It took me more than a week to get over the shock of not having made it to the chosen 20 list of columnists on Pulsewire. I am a very very bad loser and have been one since I was a little girl. This is not because I have any kind of superiority complex about being the best, but because I work very very hard to compete with myself every day, every minute and every second of my creative life.
I have been writing for nearly 50 years now, writing seriously that is, and my parents, sister, brother and husband have egged me on to keep writing. So, after having worked so hard, won a a few top awards for writing in my country, after having authored 16 published books singly, with three mses under contract for future publication, my name not appearing in the final list was very very distressing, disturbing and depressing.
Then, while I carried on with the ordinary business of writiing for my bread, and sometimes, butter, I surfed through the writings of some of the chosen 20 and found myself wanting. Maybe I had not blogged enough? Maybe, I had not formed a group? Perhaps, I needed to network which I hardly did except responding to the feedback to my weekly inputs? Or, could be that I was over-confident and was not aware of it? Perhaps it was a combination of all these and more.

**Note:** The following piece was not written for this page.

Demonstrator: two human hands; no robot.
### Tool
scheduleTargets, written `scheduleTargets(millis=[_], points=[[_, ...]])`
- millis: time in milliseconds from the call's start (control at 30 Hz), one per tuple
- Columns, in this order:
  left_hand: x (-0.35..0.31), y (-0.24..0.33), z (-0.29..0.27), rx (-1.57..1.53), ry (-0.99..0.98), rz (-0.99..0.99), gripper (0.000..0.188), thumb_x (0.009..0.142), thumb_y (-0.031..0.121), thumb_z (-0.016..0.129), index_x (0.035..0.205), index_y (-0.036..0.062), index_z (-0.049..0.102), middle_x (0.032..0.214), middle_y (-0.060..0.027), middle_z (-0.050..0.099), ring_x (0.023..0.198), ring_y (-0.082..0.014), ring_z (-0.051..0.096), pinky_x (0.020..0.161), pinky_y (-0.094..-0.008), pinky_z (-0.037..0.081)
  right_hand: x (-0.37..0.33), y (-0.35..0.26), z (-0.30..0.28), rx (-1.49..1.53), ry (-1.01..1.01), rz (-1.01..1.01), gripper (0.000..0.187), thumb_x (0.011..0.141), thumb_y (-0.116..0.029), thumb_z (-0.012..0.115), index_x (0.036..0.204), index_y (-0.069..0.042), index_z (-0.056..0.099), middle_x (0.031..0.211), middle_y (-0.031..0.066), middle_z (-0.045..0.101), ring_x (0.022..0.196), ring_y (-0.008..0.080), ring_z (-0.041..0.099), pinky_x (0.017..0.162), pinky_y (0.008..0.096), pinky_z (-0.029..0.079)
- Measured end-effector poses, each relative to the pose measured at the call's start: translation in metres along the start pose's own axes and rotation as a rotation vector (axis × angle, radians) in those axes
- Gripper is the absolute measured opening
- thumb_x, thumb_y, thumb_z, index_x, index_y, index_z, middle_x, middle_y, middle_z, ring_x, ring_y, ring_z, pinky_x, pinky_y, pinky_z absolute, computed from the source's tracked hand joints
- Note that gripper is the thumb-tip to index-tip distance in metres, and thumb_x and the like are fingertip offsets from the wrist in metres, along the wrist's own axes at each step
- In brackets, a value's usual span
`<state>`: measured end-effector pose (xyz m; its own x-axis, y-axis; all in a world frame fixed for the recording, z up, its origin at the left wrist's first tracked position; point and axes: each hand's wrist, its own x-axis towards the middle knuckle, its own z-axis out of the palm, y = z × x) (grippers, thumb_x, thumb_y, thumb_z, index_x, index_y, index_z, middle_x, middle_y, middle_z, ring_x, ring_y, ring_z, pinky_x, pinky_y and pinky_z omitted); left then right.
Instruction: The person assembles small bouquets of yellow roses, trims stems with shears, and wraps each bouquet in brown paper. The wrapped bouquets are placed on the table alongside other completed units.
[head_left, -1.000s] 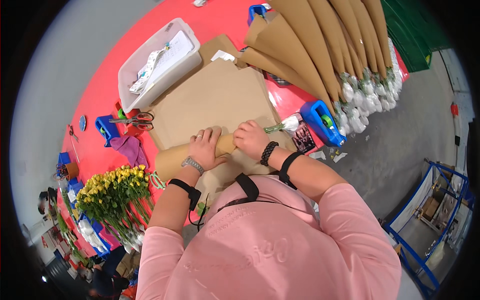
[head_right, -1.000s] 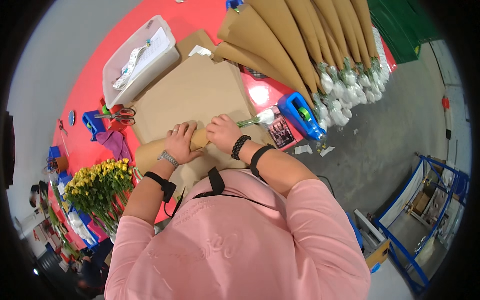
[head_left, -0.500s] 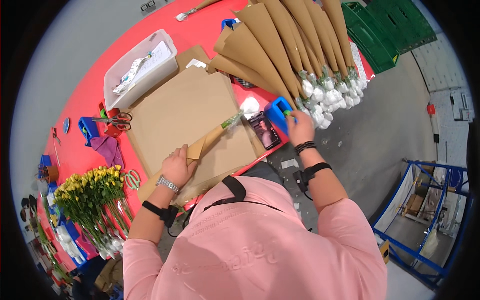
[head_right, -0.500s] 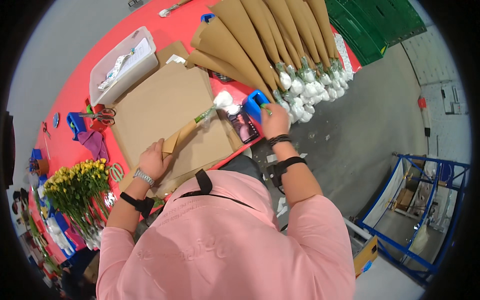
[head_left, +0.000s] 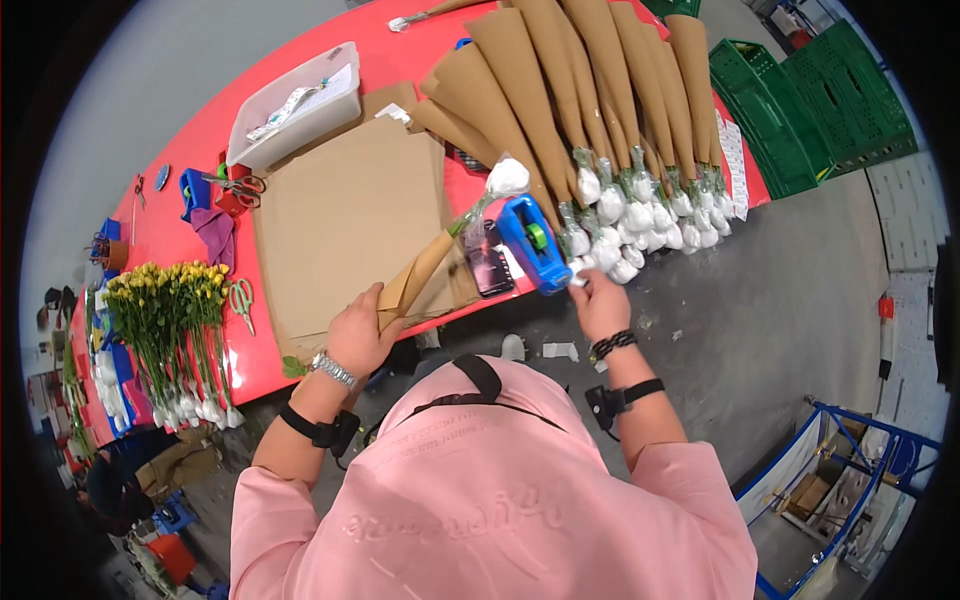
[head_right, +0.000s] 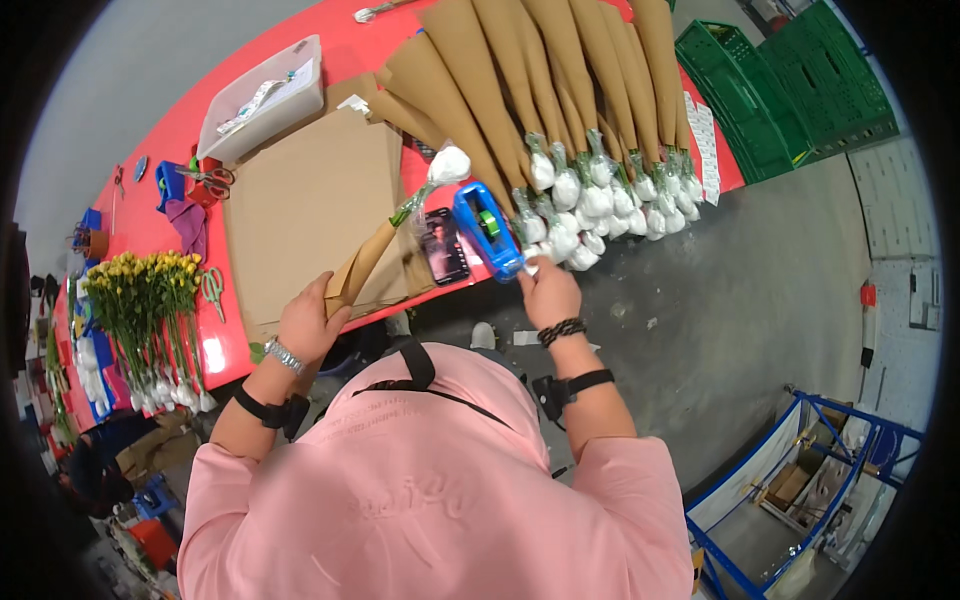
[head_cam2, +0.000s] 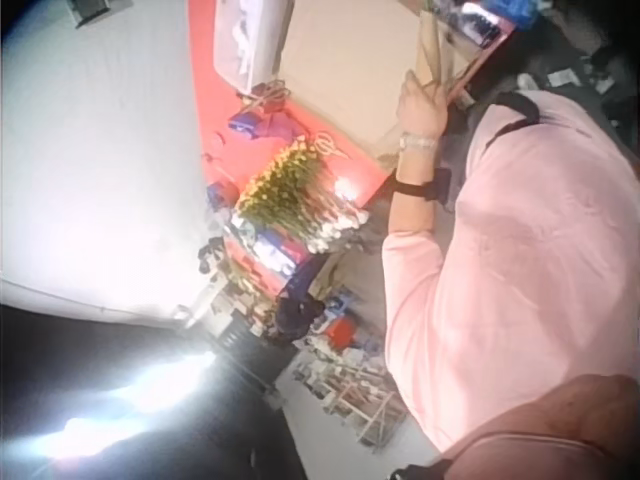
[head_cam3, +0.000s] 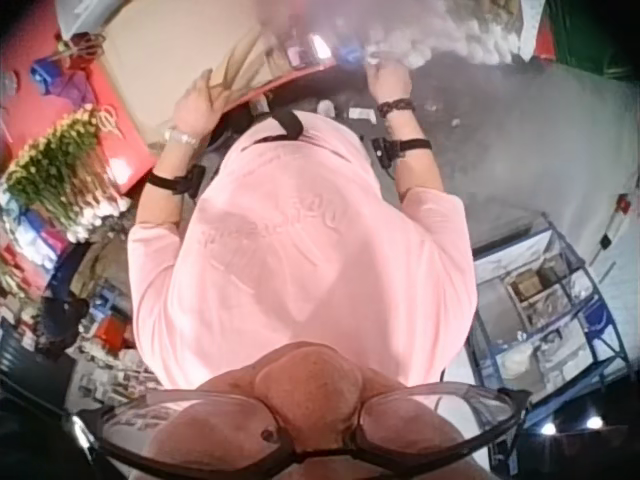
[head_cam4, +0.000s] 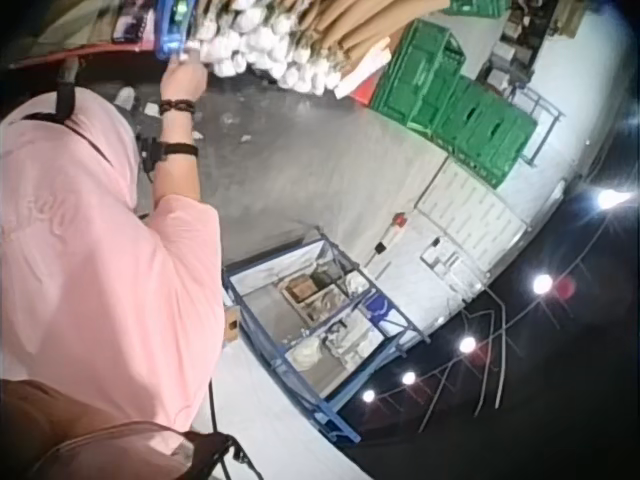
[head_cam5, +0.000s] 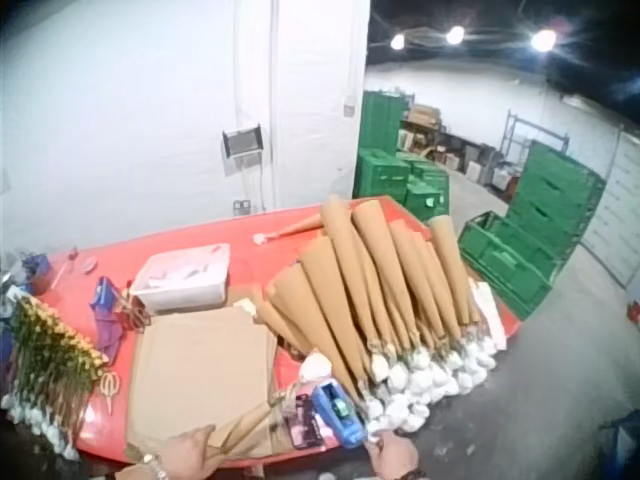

Never mind. Having lost the race however, it might not be possible for me to keep inputing the way I was inputting all the time. But I will occasionally come in and talk to you all, share my thoughts and feelings from time to time and most importantly, seek to understand all of you through the power of your brilliant minds and pens as you keep clicking the mouse and bang the keys and keep weaving webs of fact, reality, document real life stories of women across the world, to widen the horizons of my knowledge and to keep myself rooted to the earth I stand on.